■ Problem requirements:
Report each line from the entries in which "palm" can be found.

■ Source records:
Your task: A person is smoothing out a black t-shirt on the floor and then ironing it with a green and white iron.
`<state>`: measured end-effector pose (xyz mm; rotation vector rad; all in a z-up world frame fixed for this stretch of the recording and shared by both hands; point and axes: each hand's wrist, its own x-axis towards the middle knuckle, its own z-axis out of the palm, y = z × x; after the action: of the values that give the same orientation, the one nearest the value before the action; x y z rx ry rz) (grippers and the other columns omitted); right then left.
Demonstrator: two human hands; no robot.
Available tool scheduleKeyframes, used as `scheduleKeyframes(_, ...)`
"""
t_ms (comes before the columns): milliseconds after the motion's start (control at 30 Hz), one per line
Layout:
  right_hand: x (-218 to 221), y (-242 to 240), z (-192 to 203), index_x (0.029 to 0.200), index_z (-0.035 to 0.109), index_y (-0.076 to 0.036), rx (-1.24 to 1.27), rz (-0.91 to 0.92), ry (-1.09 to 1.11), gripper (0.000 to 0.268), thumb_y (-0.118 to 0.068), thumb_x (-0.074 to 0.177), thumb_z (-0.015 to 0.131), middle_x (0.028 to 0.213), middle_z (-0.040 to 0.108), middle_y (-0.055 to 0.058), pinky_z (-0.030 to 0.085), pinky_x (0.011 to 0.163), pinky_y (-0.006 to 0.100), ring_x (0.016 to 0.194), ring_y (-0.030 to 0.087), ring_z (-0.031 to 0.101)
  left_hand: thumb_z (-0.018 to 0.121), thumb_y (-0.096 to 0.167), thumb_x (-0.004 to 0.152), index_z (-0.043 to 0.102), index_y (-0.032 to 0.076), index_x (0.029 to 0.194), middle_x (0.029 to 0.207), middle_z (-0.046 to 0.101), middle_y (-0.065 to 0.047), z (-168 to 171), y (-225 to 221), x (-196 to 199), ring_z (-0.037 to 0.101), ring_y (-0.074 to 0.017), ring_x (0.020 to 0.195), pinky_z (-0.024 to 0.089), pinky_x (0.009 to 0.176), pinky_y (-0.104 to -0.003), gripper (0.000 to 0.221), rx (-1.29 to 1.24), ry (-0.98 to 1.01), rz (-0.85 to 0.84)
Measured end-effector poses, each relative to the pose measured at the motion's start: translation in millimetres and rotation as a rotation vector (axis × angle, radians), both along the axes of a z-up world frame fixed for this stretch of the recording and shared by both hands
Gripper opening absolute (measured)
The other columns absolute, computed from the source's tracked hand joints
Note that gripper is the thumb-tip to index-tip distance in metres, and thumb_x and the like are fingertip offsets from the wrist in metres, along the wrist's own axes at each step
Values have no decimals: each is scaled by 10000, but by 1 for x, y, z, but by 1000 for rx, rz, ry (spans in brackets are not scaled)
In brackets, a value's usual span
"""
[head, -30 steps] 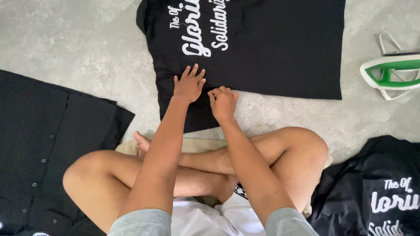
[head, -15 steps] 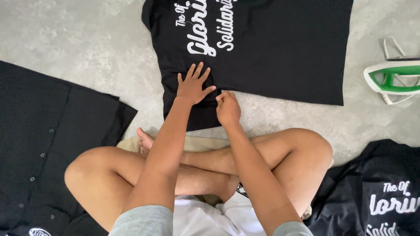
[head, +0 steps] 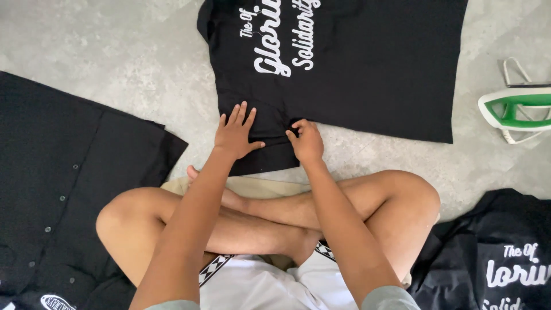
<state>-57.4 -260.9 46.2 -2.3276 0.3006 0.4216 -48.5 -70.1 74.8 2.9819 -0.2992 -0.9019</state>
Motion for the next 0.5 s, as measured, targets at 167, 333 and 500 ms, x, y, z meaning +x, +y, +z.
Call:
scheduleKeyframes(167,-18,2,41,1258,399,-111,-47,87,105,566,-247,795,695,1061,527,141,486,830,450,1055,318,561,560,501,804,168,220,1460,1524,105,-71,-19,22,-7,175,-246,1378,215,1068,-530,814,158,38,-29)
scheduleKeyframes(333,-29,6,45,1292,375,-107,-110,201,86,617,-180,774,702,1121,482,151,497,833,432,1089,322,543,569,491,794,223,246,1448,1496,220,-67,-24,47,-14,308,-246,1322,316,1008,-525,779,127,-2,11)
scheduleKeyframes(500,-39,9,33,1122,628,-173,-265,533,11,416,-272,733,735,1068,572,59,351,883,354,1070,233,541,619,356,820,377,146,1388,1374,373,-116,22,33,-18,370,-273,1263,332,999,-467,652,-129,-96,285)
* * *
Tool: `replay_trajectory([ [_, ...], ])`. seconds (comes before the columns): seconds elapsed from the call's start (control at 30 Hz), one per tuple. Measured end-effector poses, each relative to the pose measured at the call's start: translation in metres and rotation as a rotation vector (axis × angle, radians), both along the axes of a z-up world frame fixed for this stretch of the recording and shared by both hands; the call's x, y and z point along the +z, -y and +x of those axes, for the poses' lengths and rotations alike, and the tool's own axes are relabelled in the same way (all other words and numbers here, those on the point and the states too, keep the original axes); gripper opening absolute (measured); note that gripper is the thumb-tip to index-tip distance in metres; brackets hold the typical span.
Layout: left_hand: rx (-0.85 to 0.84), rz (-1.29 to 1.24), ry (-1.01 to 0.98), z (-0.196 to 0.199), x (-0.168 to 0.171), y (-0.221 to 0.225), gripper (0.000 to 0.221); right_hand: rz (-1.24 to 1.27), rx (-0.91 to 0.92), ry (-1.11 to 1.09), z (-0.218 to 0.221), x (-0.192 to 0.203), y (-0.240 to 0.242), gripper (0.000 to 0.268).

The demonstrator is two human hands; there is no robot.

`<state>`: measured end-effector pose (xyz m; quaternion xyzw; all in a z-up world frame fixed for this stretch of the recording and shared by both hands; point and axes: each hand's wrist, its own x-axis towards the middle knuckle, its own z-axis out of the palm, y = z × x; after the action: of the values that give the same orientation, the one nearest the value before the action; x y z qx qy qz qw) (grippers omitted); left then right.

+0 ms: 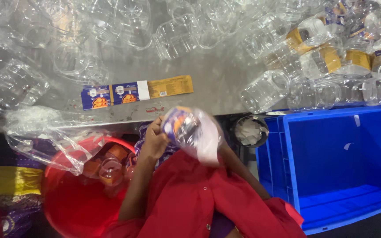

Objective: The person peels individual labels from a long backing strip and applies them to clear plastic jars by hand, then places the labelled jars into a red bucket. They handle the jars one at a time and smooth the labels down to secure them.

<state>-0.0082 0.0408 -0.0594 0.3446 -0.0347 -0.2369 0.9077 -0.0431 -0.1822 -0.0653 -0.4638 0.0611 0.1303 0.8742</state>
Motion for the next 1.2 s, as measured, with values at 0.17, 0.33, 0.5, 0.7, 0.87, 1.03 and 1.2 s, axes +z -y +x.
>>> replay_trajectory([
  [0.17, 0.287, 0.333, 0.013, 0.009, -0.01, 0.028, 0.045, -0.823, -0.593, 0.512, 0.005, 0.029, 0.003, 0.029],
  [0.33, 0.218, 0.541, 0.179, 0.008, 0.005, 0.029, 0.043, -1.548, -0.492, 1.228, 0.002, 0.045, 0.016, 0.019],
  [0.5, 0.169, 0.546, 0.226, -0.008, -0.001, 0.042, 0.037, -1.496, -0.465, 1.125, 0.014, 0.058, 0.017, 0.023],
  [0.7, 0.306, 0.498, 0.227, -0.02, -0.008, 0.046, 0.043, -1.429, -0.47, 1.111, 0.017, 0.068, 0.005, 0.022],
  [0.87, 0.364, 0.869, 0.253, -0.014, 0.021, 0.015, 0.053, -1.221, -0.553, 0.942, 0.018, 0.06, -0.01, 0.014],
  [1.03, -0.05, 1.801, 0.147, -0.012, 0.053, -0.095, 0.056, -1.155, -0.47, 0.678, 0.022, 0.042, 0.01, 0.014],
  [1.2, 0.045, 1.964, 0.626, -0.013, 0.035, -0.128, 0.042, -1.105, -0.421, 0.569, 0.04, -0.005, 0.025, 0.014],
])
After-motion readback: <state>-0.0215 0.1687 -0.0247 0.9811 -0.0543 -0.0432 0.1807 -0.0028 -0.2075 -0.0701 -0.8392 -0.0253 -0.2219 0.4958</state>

■ Task result:
`<state>`: measured end-effector pose (xyz mm; rotation vector rad; all in a z-up world frame fixed for this stretch of the recording and shared by both hands; point and axes: each hand's wrist, its own x-axis towards the middle knuckle, its own z-axis out of the palm, y = z × x; after the action: of the values that give the same orientation, the one nearest the value before the action; x y z rx ry rz) (grippers and the other columns omitted); right then left.
`<state>`: measured end-effector pose (xyz m; quaternion xyzw; all in a z-up world frame fixed for this stretch of the recording and shared by both hands; point and axes: each hand's wrist, its own x-axis towards the middle knuckle, its own z-axis out of the palm, y = z × x; after the action: of the values that give the same orientation, the one nearest the value before the action; x y z qx qy qz qw) (grippers omitted); left then right.

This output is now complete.